Do AI Text Detectors Actually Work?

Recently, there has been a significant rise in the number and subsequent popularity of generative AIs that can create text that is almost indistinguishable from human-made text. As a result, countless websites have popped up that claim to be able to determine if an AI wrote a given piece of text.

AI text detectors work by using AI themselves. Generally, the AI breaks down the text into individual sentences. For each sentence, it looks at every word before the last word and, using the massive amounts of data it has been trained on, predicts what an AI would most likely say the last word is. From there, it can compare the predicted word to the real last word of the sentence. The more times these two words are the same, the higher probability the entire piece of text wasn’t created by a human. In addition, some systems take into account how much the text varies in aspects like word choice and sentence length.

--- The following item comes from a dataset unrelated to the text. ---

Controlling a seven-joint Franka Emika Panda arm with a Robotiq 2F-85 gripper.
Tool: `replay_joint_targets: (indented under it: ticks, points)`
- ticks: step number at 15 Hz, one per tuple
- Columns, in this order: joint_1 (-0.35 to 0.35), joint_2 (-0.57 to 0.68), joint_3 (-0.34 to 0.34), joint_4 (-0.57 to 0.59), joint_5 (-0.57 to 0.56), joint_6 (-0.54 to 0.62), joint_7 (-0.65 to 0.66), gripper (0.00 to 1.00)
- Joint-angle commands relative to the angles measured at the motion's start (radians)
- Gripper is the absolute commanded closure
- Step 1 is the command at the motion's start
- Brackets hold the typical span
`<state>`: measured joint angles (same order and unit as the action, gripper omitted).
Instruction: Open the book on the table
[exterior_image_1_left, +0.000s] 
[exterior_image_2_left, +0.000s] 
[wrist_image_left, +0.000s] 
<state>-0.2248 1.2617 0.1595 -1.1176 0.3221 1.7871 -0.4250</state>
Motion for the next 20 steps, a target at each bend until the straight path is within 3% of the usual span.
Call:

There are tons of AI text detection tools online such as GLTR, Sapling, Copyleaks, Crossplag, Content at Scale, Kazan SEO, and Originality. In order to test the accuracy of AI text detectors, I asked ChatGPT various questions before finding a human-made answer to the same questions online. I also asked ChatGPT to create blog posts based on the titles of my own blog posts and compared the results of AI text detectors to ChatGPT’s response and my own blog post. Below are my findings for a few of the most popular and highly acclaimed free AI text detectors I found. Note that I used the same text to test each of these tools.

 

Writer

This AI text detector accurately labeled every piece of text written by humans. However, it also classified almost every AI-generated piece of text as written by humans, correctly identifying only one response from ChatGPT as artificial. Overall, I found this to be an extremely unreliable tool.

ZeroGPT

While ZeroGPT performed better than Writer when it came to correctly identifying AI-generated answers, it still performed quite poorly in that aspect, classifying only about half of ChatGPT’s responses as AI-generated. As for classifying human-made text, ZeroGPT was correct a vast majority of the time, with some mistakes. Generally, ZeroGPT isn’t a very reliable tool for AI text detection.

OpenAI

I expected OpenAI’s AI text detection system to perform much better than Writer’s system and ZeroGPT, considering that OpenAI created ChatGPT. However, the results were quite disappointing. It performed very similarly to Writer’s AI text detector, finding every piece of text to be likely written by a human. OpenAI does state that the tool is still a work in progress, and it’s likely that it will perform better when it is fully complete. For the time being, I would veer away from OpenAI’s AI text detection as well.

Winston

It is important to note that Winston’s AI text detector is only free for the first 2000 words, after which a subscription-based plan is required to continue to use the tool. Regardless, its performance was fairly strong. It was able to flag every ChatGPT response as AI-generated with extreme confidence. However, it was less consistent for the human text, with results that fluctuate greatly. Many of the samples of human text were classified as partly made by AI, others were said to be completely AI-generated, and some were accurately judged as free of AI use.

Content at Scale

This AI detector performed similarly to many of the other tools. Almost every sample of text, AI-generated or not, came back as likely written by a human. The closest it got to correctly classifying an AI-generated piece of text was by saying it was likely written by both a human and an AI. 

 

Overall, it is very difficult to perform accurate AI text detection, and it’s important to take the results of such tools with a grain of salt, as they are generally quite inaccurate.